[Exercise materials Boundary: Start]
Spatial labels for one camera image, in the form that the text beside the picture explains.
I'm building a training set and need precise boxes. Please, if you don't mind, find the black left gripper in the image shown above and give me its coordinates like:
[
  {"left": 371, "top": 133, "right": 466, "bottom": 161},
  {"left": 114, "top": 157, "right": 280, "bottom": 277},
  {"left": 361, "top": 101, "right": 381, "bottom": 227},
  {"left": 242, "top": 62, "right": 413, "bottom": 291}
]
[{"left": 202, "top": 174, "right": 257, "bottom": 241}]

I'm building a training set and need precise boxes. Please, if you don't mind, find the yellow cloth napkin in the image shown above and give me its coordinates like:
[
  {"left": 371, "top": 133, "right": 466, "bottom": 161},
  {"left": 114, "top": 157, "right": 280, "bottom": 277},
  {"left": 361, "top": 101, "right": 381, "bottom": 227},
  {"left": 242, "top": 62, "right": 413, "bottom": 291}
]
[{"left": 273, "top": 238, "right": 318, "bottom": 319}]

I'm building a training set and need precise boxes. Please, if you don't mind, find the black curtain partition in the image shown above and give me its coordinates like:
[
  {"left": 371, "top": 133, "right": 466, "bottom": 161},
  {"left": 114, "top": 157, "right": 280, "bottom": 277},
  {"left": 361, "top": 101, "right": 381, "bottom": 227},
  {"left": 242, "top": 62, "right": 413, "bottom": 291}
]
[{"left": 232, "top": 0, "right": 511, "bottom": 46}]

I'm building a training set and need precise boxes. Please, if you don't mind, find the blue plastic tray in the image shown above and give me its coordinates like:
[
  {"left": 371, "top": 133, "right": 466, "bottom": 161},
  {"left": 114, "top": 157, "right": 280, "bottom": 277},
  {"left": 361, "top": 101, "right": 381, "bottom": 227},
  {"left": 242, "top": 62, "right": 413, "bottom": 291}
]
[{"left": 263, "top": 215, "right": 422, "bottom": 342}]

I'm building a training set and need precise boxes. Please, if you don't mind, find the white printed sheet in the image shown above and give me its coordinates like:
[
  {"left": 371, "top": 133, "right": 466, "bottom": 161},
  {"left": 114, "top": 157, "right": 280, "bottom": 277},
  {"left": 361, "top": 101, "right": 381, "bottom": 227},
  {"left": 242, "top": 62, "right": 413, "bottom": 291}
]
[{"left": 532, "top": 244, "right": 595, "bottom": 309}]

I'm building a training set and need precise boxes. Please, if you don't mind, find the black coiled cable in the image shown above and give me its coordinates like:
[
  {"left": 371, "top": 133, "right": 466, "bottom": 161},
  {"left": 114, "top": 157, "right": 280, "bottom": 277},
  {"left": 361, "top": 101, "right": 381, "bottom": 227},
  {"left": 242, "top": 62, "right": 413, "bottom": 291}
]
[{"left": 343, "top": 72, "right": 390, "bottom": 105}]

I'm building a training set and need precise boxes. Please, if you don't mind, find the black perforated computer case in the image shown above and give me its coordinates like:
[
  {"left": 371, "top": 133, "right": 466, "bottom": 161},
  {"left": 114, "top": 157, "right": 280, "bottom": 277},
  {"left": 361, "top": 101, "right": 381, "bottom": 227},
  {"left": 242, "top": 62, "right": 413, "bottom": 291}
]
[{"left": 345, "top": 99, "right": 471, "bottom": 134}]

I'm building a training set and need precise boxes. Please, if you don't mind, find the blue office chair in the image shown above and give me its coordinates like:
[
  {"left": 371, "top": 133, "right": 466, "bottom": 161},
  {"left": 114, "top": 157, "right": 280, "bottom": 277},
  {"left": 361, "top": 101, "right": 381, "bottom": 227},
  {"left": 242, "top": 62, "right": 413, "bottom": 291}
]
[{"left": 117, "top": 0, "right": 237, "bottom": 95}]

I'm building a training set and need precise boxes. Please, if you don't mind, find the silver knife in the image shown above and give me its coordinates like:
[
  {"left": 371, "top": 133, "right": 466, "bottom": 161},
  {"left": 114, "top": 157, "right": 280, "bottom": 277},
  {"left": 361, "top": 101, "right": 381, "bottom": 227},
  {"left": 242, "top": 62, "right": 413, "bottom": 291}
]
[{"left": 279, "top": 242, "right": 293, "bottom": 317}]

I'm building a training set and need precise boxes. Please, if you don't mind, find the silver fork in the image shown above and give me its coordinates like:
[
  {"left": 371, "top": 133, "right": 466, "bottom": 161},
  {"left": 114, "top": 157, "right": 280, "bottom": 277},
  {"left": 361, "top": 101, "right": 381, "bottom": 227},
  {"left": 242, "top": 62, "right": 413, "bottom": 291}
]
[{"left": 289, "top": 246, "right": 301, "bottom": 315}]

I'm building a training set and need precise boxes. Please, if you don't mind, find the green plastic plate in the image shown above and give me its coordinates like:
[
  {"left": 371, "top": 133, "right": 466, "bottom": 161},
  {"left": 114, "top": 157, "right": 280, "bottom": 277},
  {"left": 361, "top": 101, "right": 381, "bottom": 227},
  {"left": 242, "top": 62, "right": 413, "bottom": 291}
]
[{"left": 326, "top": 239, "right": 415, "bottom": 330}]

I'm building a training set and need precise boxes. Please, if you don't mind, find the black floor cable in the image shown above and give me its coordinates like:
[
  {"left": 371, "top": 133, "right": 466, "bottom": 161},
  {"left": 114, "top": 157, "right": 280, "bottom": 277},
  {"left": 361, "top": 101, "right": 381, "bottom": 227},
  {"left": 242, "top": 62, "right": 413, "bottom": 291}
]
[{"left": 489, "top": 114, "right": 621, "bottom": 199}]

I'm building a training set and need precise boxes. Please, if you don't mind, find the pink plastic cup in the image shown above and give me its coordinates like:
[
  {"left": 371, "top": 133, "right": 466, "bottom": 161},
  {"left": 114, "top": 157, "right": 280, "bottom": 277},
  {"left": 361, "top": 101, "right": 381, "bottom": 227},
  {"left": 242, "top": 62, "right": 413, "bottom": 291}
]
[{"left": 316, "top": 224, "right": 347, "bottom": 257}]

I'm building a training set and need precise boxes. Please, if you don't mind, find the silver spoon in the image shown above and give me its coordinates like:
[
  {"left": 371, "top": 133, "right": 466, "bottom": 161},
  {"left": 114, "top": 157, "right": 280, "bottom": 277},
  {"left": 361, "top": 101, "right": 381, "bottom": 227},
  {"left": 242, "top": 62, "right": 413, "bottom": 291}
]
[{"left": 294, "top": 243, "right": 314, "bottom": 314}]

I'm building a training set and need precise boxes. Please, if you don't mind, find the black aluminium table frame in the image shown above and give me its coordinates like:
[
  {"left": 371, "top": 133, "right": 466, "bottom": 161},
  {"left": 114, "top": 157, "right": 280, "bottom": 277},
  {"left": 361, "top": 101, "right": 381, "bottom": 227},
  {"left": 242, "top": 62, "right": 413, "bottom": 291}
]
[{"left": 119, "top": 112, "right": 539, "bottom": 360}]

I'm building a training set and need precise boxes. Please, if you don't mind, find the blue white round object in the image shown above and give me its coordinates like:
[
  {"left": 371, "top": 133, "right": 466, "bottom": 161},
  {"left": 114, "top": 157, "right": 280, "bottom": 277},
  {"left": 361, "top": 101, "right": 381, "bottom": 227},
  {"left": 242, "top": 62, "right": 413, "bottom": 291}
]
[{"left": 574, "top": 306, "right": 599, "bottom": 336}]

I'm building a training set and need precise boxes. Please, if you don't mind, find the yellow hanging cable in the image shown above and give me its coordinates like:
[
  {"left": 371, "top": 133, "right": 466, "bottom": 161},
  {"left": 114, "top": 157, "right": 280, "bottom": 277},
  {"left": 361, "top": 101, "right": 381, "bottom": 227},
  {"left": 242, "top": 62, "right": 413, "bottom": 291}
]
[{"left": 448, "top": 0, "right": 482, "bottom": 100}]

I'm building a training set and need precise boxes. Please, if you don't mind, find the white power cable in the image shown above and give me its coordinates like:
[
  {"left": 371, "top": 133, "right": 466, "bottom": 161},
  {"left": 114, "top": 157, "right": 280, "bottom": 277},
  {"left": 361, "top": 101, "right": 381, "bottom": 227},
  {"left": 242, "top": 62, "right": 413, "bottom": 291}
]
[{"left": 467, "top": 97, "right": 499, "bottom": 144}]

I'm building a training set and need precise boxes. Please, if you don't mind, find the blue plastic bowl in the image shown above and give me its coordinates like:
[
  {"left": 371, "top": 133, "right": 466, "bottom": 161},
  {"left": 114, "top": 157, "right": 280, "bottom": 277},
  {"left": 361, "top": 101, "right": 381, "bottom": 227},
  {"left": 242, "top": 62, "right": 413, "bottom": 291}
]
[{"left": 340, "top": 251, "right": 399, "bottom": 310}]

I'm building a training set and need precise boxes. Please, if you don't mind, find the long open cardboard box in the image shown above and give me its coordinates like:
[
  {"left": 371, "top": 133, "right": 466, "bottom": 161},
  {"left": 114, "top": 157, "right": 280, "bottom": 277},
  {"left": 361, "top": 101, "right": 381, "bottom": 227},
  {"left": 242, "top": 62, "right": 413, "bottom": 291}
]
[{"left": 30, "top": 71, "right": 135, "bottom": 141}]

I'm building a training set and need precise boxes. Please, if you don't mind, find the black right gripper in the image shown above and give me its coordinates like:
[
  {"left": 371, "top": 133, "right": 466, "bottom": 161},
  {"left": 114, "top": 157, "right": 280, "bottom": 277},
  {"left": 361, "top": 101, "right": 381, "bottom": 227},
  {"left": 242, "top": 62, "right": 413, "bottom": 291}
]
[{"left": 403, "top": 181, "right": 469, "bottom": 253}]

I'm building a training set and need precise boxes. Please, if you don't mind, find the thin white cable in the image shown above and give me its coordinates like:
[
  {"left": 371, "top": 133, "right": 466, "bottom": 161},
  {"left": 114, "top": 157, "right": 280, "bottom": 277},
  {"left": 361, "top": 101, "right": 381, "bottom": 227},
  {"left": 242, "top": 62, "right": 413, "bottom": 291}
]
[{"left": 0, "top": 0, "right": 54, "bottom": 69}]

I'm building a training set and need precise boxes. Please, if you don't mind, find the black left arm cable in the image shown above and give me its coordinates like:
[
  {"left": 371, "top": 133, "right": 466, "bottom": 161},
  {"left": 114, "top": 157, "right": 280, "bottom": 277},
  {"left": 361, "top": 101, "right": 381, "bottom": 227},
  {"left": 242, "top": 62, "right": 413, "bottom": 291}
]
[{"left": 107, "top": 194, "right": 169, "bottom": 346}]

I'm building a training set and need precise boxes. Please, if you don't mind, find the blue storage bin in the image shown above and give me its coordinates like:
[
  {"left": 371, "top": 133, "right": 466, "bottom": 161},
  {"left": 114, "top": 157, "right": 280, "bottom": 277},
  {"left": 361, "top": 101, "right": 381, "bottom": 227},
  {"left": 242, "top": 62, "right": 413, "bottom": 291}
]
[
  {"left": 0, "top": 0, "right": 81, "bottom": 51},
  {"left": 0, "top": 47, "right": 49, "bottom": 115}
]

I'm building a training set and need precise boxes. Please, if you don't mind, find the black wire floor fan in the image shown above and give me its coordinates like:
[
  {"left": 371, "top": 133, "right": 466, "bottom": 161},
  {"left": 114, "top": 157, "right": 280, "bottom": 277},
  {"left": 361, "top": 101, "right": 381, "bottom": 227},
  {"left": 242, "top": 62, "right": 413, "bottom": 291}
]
[Exercise materials Boundary: End]
▶ _The problem_
Show all lines in the entries above where the word "floor" appears.

▶ _Response to the task_
I'm building a training set and need precise boxes. Please, if you don't mind, find the black floor cable in the image shown above and give me its coordinates like:
I'm building a training set and need precise boxes. Please, if you don't mind, find the black wire floor fan in the image shown above and give me its coordinates like:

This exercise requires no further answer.